California Gov. Gavin Newsom and the Streets of San Francisco

At least California Gov. Gavin Newsom, the former mayor of San Francisco, admits it. On the eve of a visit to San Francisco by China’s Xi Jinping, the city somehow, someway cleared out downtown homeless encampments. Newsom flat-out cops to the reason why.

The governor said, “Folks say, ‘Oh they’re just cleaning up this place because all those fancy leaders are coming into town.’ That’s true. Because it’s true. But it’s also true for months and months and months, prior to APEC (Asia-Pacific Economic Cooperation), we’ve been having different conversations.”

I recently met the CEO of a large California-based fence and gate company. He told me that San Francisco hired him to install fencing to wall off certain areas downtown, so the Chinese leader would not see the city’s homeless. I asked where the homeless went. He said, “I have no idea. My job was just to install the fencing.”

As I explain in my new book, As Goes California: My Mission to Rescue the Golden State and Save the Nation, California, with 12 percent of the nation’s population, has an estimated 30 percent of the nation’s homeless. Interestingly, blacks in California account for 6.5 percent of the state’s population, but a Housing and Urban Development study found that blacks account for 40 percent of the state’s homeless. This suggests that family breakdown, particularly acute in the black community where nearly 70 percent of children enter the world without a father married to the mother in the home, plays a role. But few politicians, particularly democrats like Newsom, would dare say such a thing, let alone offer ideas about what to do about it.

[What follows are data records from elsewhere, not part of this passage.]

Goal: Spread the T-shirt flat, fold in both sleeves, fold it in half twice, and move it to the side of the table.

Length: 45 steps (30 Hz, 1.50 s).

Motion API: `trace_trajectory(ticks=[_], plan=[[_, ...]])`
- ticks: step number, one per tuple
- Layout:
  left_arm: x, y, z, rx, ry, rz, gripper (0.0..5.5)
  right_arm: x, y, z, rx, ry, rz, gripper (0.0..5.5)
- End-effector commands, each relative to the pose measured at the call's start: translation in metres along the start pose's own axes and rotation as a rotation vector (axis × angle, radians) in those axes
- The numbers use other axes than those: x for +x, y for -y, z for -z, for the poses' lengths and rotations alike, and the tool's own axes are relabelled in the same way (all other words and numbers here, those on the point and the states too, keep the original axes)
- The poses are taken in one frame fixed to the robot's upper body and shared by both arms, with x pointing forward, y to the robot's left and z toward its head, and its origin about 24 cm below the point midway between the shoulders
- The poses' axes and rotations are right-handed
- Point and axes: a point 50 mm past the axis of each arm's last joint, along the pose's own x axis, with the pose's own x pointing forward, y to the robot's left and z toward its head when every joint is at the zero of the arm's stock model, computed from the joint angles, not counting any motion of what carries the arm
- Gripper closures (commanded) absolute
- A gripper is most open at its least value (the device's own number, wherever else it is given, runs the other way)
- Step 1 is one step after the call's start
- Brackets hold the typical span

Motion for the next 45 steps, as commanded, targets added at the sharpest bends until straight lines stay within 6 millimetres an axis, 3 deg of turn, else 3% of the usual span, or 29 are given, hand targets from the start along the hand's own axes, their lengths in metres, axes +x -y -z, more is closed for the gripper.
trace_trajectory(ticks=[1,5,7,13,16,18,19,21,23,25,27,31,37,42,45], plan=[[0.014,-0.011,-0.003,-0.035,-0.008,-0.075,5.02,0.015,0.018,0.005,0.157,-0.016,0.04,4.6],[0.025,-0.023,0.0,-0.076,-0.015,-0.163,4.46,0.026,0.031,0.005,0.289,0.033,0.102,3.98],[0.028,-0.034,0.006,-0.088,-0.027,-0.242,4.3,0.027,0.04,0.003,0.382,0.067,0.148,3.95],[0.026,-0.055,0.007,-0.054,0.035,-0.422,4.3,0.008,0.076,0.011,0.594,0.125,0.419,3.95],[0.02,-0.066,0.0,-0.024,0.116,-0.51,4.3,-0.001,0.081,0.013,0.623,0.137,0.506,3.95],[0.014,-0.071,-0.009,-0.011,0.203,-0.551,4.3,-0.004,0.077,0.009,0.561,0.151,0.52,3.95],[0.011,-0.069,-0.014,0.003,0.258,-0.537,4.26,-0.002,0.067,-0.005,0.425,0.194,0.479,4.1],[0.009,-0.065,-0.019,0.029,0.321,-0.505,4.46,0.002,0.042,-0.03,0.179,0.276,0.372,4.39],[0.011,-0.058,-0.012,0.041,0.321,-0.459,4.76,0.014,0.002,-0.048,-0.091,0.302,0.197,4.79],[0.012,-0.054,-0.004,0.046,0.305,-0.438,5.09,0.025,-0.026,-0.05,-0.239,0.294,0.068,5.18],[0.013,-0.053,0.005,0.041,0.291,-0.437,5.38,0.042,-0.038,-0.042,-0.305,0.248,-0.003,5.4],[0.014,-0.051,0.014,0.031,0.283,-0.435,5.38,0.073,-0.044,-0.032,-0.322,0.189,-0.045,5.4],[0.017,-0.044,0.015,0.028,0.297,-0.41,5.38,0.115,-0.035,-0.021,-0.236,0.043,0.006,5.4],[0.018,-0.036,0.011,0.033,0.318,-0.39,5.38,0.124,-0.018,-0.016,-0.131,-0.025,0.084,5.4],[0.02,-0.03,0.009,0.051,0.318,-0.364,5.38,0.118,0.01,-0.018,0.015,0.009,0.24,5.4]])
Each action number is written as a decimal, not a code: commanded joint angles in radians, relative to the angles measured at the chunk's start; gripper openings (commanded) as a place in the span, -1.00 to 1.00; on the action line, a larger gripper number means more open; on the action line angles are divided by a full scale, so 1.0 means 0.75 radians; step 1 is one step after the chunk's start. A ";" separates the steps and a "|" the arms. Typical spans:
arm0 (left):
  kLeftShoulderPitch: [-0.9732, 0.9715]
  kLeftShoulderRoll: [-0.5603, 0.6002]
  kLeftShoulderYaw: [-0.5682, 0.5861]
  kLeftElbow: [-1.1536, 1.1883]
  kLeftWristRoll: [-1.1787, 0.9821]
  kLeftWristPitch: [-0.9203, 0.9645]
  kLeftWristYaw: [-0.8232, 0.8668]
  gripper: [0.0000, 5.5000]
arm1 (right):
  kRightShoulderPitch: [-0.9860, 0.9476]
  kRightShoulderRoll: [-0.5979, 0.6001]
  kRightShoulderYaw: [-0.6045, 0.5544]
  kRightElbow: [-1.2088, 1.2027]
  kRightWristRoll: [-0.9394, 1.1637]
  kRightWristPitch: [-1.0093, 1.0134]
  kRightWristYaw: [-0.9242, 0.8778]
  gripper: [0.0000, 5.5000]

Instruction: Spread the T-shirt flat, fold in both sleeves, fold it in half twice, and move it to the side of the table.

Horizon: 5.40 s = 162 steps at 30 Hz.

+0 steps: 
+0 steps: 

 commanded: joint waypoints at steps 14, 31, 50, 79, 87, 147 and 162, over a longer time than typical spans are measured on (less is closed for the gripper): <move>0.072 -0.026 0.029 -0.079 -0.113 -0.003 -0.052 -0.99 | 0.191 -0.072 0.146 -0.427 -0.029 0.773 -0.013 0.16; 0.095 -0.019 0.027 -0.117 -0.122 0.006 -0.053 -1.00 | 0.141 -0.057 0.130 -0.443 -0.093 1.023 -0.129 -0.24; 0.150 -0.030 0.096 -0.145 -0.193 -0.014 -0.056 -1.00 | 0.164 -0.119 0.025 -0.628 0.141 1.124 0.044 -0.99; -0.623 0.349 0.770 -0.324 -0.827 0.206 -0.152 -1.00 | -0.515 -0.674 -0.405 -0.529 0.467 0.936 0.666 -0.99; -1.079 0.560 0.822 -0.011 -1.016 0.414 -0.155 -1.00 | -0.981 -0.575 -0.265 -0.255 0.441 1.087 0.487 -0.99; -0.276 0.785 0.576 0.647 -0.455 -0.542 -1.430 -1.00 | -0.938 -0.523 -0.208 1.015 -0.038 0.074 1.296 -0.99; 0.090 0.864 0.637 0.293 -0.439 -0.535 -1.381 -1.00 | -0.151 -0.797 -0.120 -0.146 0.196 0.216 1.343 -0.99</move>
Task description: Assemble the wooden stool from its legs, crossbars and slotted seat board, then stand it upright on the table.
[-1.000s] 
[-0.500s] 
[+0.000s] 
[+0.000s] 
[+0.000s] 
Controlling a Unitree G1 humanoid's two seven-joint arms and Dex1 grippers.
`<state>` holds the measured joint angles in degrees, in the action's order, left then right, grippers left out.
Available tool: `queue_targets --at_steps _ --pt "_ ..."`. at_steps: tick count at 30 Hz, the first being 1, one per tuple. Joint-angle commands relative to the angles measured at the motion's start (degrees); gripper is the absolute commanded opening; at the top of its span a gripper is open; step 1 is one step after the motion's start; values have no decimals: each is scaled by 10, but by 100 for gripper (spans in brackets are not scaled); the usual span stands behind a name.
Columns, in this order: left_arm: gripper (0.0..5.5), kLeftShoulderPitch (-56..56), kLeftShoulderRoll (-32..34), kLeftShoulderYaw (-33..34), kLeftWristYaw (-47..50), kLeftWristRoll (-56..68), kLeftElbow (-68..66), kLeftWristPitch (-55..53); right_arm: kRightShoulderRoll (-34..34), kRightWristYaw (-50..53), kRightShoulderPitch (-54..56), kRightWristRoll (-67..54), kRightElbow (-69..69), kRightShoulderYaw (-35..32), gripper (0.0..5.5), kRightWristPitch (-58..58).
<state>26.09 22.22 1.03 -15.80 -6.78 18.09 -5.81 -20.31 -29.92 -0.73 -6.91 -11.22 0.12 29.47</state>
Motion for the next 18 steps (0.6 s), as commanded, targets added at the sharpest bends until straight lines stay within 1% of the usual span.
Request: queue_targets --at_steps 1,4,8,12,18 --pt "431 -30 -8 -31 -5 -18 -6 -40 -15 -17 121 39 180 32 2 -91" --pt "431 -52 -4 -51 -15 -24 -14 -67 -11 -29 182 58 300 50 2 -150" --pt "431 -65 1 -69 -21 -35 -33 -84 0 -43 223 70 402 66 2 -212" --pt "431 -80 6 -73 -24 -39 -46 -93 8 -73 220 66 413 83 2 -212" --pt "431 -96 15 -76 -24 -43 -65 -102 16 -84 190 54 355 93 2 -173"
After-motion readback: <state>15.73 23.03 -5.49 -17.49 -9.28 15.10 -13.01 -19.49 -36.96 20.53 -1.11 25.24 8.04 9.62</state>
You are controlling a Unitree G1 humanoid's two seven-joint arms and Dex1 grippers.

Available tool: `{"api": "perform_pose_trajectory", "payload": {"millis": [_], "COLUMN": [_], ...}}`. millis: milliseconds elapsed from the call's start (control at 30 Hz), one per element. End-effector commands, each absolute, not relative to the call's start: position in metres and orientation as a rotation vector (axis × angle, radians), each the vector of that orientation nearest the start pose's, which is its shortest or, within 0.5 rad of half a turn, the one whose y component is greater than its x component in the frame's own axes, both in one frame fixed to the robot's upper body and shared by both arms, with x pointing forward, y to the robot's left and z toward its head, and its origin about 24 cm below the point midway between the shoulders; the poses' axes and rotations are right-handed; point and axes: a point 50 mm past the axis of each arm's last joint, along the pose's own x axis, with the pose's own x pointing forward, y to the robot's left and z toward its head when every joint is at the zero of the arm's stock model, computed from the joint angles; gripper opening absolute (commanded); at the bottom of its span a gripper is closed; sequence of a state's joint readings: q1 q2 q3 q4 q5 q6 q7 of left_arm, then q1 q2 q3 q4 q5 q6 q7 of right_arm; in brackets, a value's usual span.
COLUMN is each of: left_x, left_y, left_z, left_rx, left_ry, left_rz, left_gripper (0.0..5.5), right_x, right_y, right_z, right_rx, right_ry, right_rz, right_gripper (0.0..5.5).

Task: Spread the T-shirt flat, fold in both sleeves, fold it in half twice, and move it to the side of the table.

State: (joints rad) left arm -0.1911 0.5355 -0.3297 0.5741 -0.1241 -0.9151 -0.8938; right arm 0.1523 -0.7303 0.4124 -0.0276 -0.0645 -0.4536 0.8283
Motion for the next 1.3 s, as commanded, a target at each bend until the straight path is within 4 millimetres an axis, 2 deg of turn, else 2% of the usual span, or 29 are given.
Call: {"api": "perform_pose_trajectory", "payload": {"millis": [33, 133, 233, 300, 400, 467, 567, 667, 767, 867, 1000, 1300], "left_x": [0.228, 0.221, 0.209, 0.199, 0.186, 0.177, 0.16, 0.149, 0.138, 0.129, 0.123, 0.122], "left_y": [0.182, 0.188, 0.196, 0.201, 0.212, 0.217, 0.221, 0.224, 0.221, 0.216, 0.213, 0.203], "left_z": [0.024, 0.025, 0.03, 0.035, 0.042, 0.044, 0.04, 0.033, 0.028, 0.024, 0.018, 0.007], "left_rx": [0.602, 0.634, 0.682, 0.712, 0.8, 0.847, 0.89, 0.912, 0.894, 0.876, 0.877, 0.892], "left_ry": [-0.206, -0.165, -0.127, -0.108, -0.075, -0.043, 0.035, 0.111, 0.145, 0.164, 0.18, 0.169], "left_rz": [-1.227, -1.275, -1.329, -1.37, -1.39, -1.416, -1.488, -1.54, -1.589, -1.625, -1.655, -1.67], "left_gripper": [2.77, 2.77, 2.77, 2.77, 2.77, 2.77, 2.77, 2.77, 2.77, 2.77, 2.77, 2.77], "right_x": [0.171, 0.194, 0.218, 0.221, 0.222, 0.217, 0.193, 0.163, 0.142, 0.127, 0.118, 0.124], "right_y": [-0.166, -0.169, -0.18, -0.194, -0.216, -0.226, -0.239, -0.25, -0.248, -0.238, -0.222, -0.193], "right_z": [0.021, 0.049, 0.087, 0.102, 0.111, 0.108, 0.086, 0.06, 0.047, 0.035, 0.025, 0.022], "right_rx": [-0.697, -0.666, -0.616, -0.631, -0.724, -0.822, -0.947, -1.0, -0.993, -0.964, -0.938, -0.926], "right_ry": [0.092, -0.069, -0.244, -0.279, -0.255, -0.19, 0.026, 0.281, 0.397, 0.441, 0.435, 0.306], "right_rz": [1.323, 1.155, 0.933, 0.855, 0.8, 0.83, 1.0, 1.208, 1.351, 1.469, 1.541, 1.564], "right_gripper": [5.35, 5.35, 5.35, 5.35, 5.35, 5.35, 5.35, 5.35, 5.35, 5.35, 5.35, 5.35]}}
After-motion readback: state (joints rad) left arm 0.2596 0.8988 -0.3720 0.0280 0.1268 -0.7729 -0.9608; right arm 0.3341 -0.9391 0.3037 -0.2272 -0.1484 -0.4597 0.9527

In As Goes California I write: “Homelessness hurt the homeless more than anyone. If a woman is homeless on the street in Los Angeles, there’s almost a 100 percent chance she will be raped—and more than once. Out there it’s call ‘romancing.’ As reported in the Los Angeles Times, in the summer of 2021, city personnel working over six weeks removed tents and other handmade shelters from the Santa Monica boardwalk and the beach, with outreach workers persuading ‘more than 200 people to accept shelter with the hope of eventually finding permanent housing.’ But rather than accept the shelter that was offered, dozens of people just moved elsewhere and set up new homeless encampments. Most of the fires in Los Angeles are started by or in homeless encampments, where there is open drug use and trafficking.”

Just days ago, over 164 firefighters battled a massive fire that started underneath an overpass of the busy Los Angeles 10 freeway, used daily by hundreds of thousands of commuters. Angelenos can look forward to an indefinite closure, expensive repair, snarled traffic and lots of wasted commuter time. While the cause is under investigation, the fire took place near a homeless encampment, and at least 16 people living underneath that part of the freeway were placed in shelters. No matter the cause of this fire, the Los Angeles Fire Department says the homeless population causes 80 percent of the downtown Los Angeles fires and 54 percent citywide.

In As Goes California, I write: “Dr. Ben Carson, the former Secretary of the Department of Housing and Urban Development, whom I consulted during my (2021 California governor recall) campaign, told me the homeless problem could be solved. ‘We have the money to treat people,’ he said. ‘We have large areas of federal land in California. … And we had already worked out a deal with the democrat mayor of Los Angeles to use these large parcels of land to build small, low-cost housing at a fraction of the normal costs.” Carson said the plan stopped cold when former President Donald Trump lost the 2020 election.

Meanwhile, a new poll finds Newsom’s ratings at an all-time low. The primary reasons? Crime and homelessness. While a 49 percent approval rating for Joe Biden might be cause for high fives for the president, for Newsom it represents an all-time low since he was elected governor. Maybe California voters are finally waking up. It is two years too late for 2021 California gubernatorial recall election, but maybe it is not too late for California.